Task details. Copy all lines in the data that contain the string "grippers".

━━ Listed records

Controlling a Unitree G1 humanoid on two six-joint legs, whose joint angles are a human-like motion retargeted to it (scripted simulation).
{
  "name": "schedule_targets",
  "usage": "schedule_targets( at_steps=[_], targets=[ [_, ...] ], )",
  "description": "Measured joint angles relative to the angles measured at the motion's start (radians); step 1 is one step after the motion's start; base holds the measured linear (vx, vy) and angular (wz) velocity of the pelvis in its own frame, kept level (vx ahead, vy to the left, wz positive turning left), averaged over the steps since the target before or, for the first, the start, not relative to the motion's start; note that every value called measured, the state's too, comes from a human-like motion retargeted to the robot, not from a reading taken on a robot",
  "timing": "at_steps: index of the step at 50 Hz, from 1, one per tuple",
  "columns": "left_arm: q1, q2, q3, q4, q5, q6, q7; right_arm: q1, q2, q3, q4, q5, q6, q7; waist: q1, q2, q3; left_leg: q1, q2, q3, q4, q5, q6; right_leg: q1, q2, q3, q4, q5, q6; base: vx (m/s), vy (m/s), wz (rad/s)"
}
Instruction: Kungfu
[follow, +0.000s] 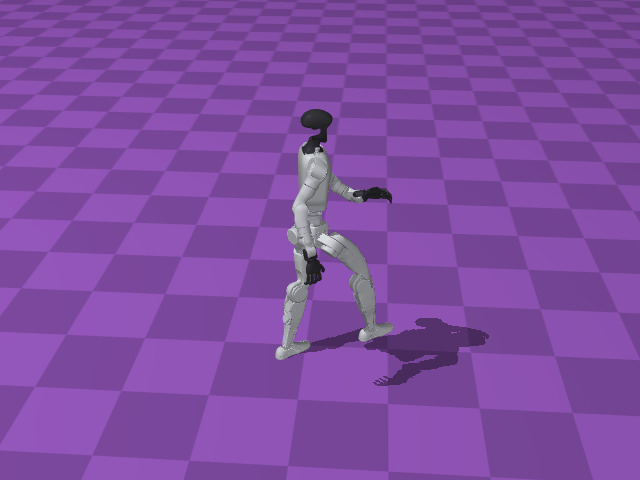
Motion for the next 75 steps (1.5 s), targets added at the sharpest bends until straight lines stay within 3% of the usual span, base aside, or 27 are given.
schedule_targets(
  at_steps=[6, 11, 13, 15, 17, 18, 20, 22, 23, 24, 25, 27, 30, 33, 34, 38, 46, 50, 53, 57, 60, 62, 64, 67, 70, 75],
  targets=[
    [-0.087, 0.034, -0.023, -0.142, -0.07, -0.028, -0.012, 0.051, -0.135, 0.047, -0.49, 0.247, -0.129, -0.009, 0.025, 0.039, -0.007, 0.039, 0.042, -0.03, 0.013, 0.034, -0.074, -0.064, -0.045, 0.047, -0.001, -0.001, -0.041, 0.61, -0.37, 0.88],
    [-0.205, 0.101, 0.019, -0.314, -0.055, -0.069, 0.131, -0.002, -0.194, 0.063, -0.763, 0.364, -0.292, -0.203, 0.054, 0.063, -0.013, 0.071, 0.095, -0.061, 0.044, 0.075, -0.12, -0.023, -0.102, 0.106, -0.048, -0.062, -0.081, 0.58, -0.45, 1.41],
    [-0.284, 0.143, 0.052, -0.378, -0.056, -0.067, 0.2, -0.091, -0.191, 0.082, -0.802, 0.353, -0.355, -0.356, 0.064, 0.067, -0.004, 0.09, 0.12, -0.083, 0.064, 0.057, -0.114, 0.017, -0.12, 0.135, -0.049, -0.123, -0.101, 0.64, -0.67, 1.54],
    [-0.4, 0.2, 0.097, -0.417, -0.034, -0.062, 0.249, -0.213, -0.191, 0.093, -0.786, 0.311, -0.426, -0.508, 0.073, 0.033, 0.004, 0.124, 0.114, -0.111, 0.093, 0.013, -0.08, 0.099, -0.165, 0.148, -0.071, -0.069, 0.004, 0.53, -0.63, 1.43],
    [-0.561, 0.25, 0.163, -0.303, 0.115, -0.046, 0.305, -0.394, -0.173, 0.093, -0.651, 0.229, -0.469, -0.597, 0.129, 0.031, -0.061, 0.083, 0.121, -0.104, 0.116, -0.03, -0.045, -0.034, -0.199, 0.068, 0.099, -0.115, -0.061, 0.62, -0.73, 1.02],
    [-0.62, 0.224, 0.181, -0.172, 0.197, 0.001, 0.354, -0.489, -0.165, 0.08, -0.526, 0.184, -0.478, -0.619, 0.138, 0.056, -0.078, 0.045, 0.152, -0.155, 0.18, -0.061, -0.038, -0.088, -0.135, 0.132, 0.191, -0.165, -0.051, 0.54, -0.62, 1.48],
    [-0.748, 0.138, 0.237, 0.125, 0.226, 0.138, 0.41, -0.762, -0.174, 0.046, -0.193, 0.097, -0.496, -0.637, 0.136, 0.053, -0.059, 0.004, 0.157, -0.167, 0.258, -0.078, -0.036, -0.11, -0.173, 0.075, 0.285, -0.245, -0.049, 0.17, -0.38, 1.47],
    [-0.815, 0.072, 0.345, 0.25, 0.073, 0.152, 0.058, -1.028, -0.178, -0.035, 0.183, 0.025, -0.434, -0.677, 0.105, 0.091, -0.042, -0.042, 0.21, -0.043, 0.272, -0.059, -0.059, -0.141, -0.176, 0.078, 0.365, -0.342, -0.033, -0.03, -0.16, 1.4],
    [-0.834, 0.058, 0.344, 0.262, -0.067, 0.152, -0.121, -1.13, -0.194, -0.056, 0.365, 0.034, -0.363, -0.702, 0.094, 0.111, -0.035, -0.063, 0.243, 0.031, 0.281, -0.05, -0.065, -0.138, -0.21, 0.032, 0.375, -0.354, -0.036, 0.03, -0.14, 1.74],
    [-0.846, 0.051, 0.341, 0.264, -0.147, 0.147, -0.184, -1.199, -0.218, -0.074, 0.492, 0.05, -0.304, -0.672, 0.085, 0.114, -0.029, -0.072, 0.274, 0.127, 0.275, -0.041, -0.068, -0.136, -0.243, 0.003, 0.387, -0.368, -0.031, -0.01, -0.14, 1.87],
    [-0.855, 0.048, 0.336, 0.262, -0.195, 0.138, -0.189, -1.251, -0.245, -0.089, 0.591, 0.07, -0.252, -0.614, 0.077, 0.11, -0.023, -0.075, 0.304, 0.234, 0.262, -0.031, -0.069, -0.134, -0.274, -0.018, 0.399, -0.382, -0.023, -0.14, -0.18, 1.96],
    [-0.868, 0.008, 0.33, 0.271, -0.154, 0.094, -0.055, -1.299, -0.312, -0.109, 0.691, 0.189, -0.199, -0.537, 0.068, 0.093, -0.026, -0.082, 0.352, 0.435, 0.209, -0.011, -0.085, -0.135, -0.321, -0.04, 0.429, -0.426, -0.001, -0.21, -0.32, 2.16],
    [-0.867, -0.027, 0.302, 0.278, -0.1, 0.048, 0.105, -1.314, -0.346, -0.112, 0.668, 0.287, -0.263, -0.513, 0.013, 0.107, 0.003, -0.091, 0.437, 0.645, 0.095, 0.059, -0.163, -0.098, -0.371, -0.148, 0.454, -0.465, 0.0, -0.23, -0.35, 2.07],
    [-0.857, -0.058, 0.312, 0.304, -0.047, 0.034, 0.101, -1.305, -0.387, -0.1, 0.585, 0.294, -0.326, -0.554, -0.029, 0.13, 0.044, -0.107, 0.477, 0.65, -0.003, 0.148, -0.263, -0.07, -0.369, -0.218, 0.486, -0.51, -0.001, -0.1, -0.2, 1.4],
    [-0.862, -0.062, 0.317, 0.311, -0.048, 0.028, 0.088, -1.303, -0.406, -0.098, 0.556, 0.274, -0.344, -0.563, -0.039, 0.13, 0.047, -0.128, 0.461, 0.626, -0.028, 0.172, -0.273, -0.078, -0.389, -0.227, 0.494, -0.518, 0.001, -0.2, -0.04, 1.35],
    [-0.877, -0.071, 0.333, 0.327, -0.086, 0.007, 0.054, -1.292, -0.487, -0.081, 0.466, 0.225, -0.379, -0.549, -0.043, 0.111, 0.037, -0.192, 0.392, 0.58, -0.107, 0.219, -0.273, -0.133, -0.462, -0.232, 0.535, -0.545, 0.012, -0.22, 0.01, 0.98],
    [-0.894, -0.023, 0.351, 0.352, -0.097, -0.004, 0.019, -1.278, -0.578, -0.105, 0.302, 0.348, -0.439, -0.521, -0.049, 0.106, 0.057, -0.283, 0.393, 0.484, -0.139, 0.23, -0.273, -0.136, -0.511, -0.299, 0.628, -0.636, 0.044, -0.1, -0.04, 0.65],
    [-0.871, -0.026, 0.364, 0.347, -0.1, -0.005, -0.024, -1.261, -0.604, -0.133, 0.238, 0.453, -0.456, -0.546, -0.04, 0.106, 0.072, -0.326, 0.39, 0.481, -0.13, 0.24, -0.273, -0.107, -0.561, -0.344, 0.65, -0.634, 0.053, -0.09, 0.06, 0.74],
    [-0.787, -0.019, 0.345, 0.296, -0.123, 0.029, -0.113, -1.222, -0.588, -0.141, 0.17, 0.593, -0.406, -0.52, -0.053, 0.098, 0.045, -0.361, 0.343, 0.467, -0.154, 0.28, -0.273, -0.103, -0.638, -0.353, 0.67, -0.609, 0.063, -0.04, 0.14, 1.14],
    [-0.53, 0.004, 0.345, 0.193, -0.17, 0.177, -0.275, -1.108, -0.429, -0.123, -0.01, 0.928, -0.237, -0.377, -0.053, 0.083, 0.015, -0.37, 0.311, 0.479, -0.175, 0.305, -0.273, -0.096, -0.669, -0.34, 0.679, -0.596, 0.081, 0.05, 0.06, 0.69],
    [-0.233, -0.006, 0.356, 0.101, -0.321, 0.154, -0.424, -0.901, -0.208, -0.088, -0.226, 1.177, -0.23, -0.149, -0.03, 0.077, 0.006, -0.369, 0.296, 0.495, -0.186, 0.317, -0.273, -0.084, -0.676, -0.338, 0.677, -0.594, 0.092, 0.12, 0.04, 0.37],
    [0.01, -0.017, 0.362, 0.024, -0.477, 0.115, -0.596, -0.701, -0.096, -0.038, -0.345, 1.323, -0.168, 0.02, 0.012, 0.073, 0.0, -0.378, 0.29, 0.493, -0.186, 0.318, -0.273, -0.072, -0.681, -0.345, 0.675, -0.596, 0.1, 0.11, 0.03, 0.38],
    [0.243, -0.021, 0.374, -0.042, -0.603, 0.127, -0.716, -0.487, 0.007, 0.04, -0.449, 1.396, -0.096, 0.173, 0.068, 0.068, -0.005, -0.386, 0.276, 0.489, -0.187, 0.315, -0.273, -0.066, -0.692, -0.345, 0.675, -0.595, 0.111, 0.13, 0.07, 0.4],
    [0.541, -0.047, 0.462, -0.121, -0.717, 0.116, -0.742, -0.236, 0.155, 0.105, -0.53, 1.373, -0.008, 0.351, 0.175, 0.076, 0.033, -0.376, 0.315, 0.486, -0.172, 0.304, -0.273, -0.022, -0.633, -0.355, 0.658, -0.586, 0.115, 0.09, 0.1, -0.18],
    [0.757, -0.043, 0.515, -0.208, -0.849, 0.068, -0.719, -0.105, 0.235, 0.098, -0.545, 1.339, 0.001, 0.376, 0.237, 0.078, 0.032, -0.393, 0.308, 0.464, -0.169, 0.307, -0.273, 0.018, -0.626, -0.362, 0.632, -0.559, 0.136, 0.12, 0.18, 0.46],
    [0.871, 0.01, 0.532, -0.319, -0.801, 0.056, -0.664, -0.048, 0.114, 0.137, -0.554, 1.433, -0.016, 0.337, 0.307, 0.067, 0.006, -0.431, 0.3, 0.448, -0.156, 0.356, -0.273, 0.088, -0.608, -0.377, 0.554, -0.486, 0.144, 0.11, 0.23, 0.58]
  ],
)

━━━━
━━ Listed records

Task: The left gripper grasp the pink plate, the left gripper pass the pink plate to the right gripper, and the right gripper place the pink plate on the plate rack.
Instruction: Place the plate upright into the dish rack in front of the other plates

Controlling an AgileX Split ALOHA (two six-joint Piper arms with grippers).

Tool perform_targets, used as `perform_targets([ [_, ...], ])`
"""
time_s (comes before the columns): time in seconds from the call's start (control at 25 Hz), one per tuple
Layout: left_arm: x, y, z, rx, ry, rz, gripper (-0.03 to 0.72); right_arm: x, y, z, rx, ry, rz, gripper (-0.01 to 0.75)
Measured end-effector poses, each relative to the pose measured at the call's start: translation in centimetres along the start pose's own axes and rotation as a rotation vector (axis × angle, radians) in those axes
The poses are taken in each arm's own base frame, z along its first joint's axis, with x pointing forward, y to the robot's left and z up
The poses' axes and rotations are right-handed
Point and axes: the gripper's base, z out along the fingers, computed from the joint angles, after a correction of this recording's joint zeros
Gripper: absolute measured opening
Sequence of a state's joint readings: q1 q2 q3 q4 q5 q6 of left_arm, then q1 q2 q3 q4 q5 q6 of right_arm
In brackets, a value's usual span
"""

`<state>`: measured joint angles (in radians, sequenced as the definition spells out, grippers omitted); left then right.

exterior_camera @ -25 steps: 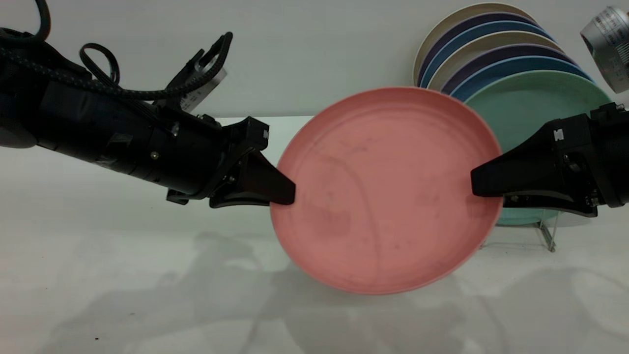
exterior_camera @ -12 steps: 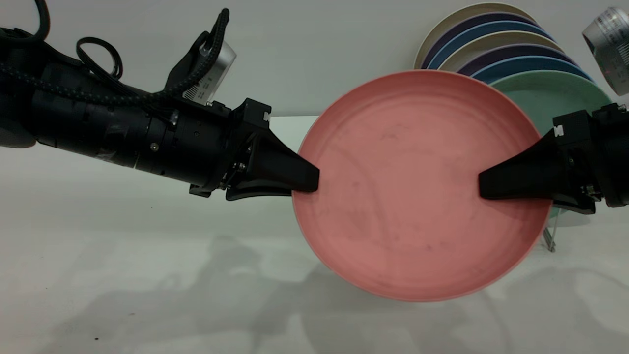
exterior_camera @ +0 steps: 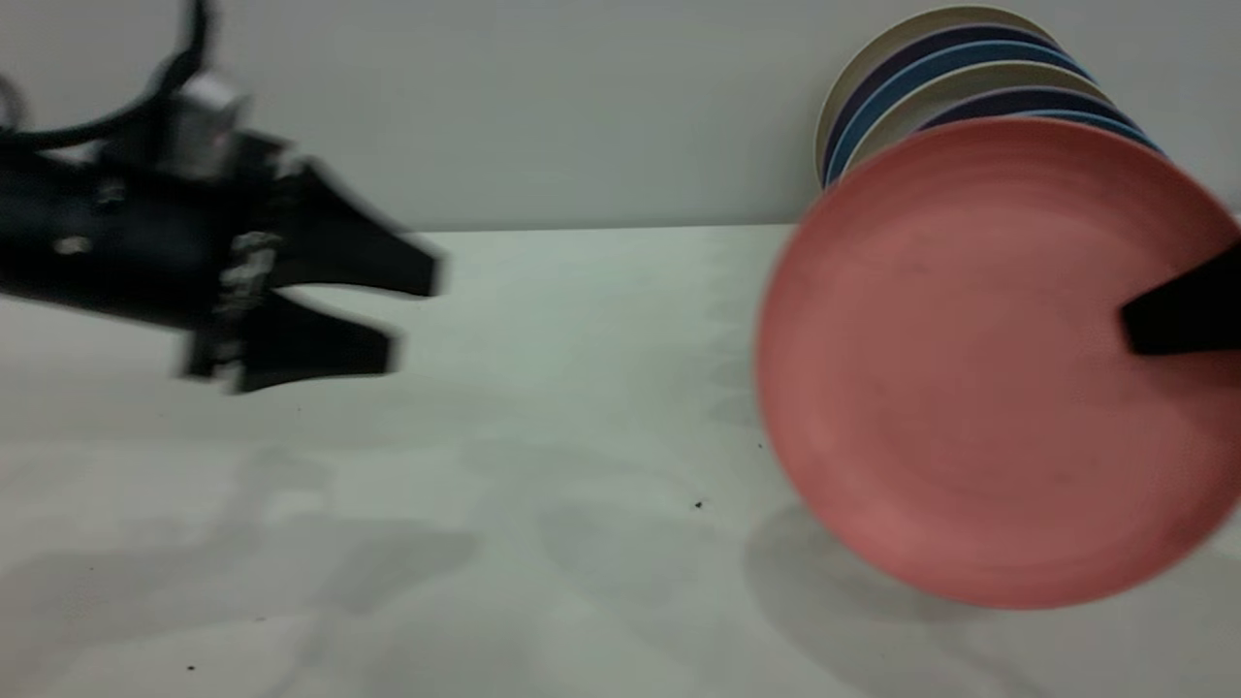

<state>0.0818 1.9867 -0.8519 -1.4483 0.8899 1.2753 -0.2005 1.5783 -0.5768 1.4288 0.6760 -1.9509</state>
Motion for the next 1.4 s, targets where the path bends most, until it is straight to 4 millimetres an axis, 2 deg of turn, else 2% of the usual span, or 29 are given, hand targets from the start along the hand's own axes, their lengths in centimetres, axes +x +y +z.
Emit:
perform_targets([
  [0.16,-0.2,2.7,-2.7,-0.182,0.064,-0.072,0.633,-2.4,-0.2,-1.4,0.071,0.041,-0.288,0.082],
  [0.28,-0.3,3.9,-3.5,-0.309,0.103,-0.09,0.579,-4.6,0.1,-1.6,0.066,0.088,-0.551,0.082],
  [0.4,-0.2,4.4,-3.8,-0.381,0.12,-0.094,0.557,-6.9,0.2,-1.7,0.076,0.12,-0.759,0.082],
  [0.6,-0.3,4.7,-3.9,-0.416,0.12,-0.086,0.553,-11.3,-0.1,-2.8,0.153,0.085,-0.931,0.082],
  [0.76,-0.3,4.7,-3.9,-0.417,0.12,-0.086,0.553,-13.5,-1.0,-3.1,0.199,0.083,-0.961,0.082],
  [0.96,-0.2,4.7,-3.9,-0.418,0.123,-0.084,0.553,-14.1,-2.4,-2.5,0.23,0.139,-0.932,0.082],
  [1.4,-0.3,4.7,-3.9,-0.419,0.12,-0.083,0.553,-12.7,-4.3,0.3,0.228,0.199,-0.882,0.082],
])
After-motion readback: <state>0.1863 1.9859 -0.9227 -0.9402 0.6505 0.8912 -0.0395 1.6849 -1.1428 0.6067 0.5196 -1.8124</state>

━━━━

Completed task.
Controlling an AgileX Split ALOHA (two six-joint Piper arms with grippers).
`<state>`: measured joint angles (in radians, sequenced as the definition spells out, grippers omitted); left then right.

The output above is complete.